This blog isn't for people who don't like people

Thursday, December 23, 2010

I am feeling very depressed today about my CPN leaving. I am only going to be able to see her once or twice more. I am scared that I will become very emotional in the last meeting and it will be horrible. I am scared without her support things will begin to backslide and I won't have anyone to help me. And that I will never be able to stop self injuring.

Maybe I should write her a card or something, idk.

It was much easier finishing therapy because by that time my psychologist had begun to piss me off but my CPN I just have a lot of respect for and feel grateful to.

Maybe it is just one of those tearful days but I completely broke down this morning talking to her about my SI and had to stop because I felt out of control.

Luckily I had to go meet someone to do some Uni stuff so being able to concentrate on that for a few hours helped. Jakey is out now which is a bit miserable so I might go to my folks for the company, take my flash drive and do some essay work. Can't concentrate here, my mind is just tipping over and over.

Ah enough, sitting here writing is just making me cry.

I have been self medicating with:

Monday, December 20, 2010

I don't know how people manage to blog and do.... anything else. I have had so much work to do towards the end of term I have been sitting up in the night with all the breath kicked out of me stressing. Yay for anxiety. Most of it is done now and I can spend a few hours today catching up on my shopping before it is back to tapping out essays.

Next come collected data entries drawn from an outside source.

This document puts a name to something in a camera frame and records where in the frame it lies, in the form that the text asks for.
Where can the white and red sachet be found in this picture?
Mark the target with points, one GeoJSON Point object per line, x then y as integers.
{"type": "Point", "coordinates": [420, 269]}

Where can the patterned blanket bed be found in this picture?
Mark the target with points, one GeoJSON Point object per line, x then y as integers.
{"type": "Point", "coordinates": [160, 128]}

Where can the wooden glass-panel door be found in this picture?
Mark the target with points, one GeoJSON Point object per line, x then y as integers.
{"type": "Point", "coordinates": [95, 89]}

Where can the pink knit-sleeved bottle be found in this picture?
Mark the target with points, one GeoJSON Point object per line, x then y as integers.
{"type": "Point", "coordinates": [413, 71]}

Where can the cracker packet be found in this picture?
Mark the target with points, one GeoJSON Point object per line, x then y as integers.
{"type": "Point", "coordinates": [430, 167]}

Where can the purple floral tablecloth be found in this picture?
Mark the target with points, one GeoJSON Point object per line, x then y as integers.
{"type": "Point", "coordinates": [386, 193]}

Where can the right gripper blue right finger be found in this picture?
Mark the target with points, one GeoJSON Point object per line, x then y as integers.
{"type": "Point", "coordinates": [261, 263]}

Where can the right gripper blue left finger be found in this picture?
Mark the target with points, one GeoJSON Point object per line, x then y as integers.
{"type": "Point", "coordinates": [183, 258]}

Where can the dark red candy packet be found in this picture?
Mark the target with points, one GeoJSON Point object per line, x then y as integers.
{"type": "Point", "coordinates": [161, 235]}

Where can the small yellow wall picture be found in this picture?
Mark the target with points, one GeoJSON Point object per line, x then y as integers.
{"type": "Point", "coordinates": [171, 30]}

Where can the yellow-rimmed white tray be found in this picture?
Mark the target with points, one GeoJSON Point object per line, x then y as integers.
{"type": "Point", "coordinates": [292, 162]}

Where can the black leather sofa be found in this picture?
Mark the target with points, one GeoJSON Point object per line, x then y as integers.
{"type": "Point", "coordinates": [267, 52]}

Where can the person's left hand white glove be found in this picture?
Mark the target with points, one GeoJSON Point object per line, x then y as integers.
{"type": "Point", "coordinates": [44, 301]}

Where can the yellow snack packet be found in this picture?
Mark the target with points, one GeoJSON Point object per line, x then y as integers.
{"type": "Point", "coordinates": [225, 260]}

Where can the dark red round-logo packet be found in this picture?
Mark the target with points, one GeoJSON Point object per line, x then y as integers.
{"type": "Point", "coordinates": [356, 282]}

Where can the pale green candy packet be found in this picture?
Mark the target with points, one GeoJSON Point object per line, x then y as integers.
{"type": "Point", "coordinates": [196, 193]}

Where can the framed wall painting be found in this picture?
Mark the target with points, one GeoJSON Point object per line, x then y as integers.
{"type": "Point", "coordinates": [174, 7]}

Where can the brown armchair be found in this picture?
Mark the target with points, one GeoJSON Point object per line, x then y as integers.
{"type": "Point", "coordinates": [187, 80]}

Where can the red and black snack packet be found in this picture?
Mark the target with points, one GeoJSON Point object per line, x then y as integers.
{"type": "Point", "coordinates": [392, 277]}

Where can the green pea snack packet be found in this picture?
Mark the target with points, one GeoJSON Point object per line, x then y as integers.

Socially I have been doing much better this year. Talking to people and feeling more comfortable around them.

I am still really worried about what might happen re support now my CPN is leaving. She asked me if I still wanted to be referred back to one of the specialist services and I said I wasn't sure as I didn't want to be in the position where I was discharged from the CMHT because I had the referral in the pipeline and then the referral falling through as I has ever single time before and being left with nothing. She replied that that had answered her question so I am glad I had my see-though stuff specs on when thinking about that. I will find out more in a couple of days I guess.